Mel Stride’s appointment has also hurt the families of those who have tragically taken their own lives as a result the Loan Charge. In parliament, Mr Stride ignored every single mention of the suicides from colleagues on all sides of the House. Gayle, whose father took his own life last November due to the loan charge says: "Having heard Mel Stride's callous responses to anyone who mentioned the confirmed loan charge suicides, I cannot see how he can be trusted to be impartial when scrutinising HMRC about the loan charge." And the brother of a man who took his own life in September, again over the policy Mr Stride pushed through, says: "There is something wrong with the system, when the architect of something as controversial as the loan charge gets to scrutinise his own policy decisions".
Only a few days into the job and already Mel Stride has been slammed on social media for blocking journalists who dare to write about the Loan Charge, as well as blocking the brother of the suicide victim. As someone who is now supposed to be a champion of scrutiny, to be so unwilling to be scrutinised is a farce.
Mr Stride has said: “I want to reassure all MPs and members of the public that the Treasury Committee will hold the government fully to account without fear or favour”. Yet even if what seems like an innocuous quote, Mel Stride is cleverly using words to give the impression of being impartial, when he cannot be. For when it comes to the Loan Charge, it isn’t just “the government” that needs to be held to account, it’s Mel himself, and unless and until the Treasury committee actually investigate the role and conduct of Mel Stride when he was minister, then it cannot properly investigate the Loan Charge scandal and would be failing in its duty to parliament. So this needs properly scrutinising and it is fascinating to think that the Treasury select committee could, and indeed should, call its own chair to be a witness.

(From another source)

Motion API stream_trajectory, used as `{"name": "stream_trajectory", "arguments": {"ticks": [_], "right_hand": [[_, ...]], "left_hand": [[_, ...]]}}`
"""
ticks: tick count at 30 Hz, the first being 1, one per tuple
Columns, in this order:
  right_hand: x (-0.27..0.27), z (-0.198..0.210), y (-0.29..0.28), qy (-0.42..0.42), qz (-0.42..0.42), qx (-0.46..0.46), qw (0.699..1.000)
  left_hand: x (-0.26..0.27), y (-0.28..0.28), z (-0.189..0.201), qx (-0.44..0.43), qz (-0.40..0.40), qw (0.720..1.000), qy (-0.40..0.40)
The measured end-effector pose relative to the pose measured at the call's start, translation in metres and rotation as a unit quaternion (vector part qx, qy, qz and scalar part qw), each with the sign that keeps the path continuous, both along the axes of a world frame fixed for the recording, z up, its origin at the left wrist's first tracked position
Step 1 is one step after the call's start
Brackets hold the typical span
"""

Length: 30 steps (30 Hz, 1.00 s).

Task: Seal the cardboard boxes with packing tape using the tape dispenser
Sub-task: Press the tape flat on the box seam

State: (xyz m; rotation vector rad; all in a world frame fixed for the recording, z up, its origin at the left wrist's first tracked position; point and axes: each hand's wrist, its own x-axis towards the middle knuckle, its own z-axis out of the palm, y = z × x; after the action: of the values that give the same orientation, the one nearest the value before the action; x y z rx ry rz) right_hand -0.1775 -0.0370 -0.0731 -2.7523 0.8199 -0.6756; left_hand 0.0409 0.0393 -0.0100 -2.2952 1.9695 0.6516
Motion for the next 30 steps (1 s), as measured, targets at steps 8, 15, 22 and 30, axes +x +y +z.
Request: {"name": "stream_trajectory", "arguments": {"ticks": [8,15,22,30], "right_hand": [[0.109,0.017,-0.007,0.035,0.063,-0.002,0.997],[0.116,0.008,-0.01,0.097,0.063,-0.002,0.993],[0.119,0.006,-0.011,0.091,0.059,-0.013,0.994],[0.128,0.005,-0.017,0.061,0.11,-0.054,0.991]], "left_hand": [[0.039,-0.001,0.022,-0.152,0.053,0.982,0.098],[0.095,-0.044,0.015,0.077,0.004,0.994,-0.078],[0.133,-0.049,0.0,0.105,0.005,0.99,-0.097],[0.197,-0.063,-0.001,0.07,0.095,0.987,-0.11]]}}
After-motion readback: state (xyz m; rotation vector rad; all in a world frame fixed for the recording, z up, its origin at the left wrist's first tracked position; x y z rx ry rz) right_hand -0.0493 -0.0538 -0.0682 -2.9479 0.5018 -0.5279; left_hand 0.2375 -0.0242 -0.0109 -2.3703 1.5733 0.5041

We may well not get to that remarkable possibility though, as with a general election seeming likely, Mel Stride could be in position as Treasury select committee chair for a similarly short time as he was leader of the House. We only hope that in a new parliament, MPs may show more sense when it comes to the next election for this important role.
If there is a general election, the message from thousands of contractors will be that they will only vote for MPs who will commit to end the Loan Charge scandal and to properly investigate the way this draconian policy was introduced and has been deliberately misrepresented – including investigating the role of the Loan Charge poster boy, Mel Stride, himself.